What is a Computerized Maintenance Management System (CMMS)?
A Computerized Maintenance Management System, or CMMS, is a software package that helps businesses plan and manage every aspect of their maintenance department. CMMS software effortlessly generates and tracks work orders, monitors asset health, and creates efficient maintenance schedules.
The best CMMS solutions also have strong, built-in analytic components. A good CMMS like eMaint can even analyze condition monitoring data and alert maintenance teams when an asset develops a new fault. CMMS software plays a crucial role in asset lifecycle management and can drive data-backed decision-making about maintenance needs.
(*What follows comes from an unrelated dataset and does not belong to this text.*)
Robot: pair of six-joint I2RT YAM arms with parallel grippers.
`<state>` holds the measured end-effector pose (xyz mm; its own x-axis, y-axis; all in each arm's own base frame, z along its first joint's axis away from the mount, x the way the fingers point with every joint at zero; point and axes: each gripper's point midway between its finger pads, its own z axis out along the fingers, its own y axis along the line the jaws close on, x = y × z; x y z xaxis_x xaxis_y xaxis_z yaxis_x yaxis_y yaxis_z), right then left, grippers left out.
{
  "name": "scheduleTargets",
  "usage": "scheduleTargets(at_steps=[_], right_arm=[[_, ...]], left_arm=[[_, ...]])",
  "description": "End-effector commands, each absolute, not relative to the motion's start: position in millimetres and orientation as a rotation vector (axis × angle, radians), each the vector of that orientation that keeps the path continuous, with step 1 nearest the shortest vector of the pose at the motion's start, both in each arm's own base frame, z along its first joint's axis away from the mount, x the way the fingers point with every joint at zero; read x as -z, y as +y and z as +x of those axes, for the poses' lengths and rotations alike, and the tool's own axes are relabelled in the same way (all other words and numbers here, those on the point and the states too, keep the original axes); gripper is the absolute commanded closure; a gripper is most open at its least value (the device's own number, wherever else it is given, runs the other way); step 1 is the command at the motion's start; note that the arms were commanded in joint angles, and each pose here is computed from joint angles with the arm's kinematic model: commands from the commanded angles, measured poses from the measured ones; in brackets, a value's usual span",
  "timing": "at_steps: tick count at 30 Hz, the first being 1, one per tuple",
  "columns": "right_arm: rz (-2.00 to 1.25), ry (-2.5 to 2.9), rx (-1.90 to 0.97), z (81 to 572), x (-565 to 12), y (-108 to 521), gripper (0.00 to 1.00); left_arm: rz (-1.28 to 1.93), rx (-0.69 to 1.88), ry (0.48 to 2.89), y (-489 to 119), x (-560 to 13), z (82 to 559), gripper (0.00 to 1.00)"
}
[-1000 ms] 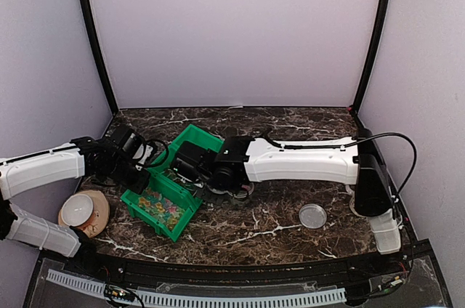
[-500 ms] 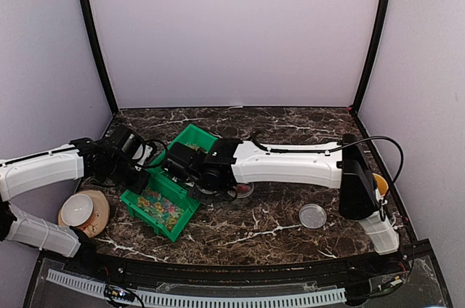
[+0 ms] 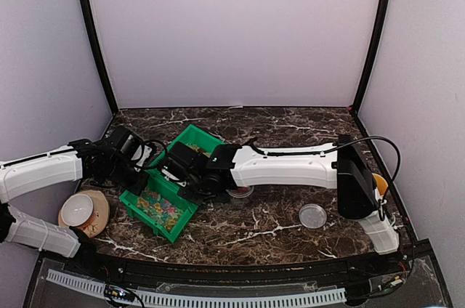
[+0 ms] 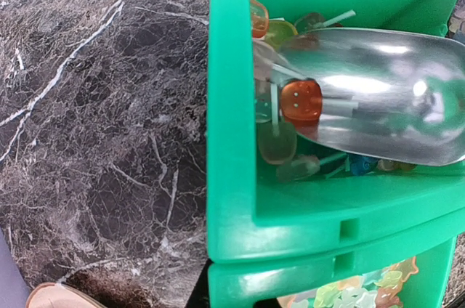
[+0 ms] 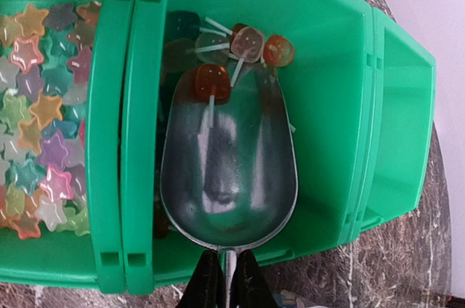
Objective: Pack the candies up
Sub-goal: Scoop the fake candies from the plate.
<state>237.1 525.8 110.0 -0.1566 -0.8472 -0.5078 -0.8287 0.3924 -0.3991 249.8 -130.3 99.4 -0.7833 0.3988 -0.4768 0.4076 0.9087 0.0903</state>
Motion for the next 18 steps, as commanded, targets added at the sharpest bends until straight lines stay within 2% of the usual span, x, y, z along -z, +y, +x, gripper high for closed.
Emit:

Beyond that, CMMS software can track inventory and spare parts across multiple worksites, monitor spending and labor hours, and help standardize maintenance workflows. For businesses that face quality or safety regulations, a CMMS makes it easy to pass audits and achieve ongoing compliance.
What Does a CMMS Do?
The central function of a CMMS is to store, organize, and analyze maintenance data. That includes:
- Work order data
- Asset health data
- Scheduling and labor availability
- Inventory and spare parts
- Costs and budgeting data
- Regulatory and safety compliance data
CMMS systems give teams the organizational tools they need to increase efficiency, standardize workflows, and extend asset lifespan. CMMS solutions provide critical insights into equipment performance and maintenance needs, supporting proactive maintenance strategies and enhancing operational reliability.
Many of today’s leading CMMS solutions are cloud-based and offer innovative features like a mobile CMMS app, regulatory compliance tools, and multi-site or multilingual capabilities. They can also integrate with ERP purchasing software and SAP, or tap into siloed production data from SCADA, PLC, and BMS systems. The best CMMS software, like eMaint, can even connect with condition monitoring sensors and software, giving teams the power of predictive maintenance.
What Are the Types of CMMS?
There is a range of CMMS solutions on the market, but they can generally be divided into two types: on-premise and cloud-based CMMS. But which one is right for your operation? It depends.
On-premise CMMS solutions usually involve a higher upfront cost. They also require more in-house expertise. That’s because the installation process includes setting up a firewall and other IT infrastructure so that the software works smoothly on your server. Users of on-premise CMMS solutions also must pay for upgrades or additional solutions.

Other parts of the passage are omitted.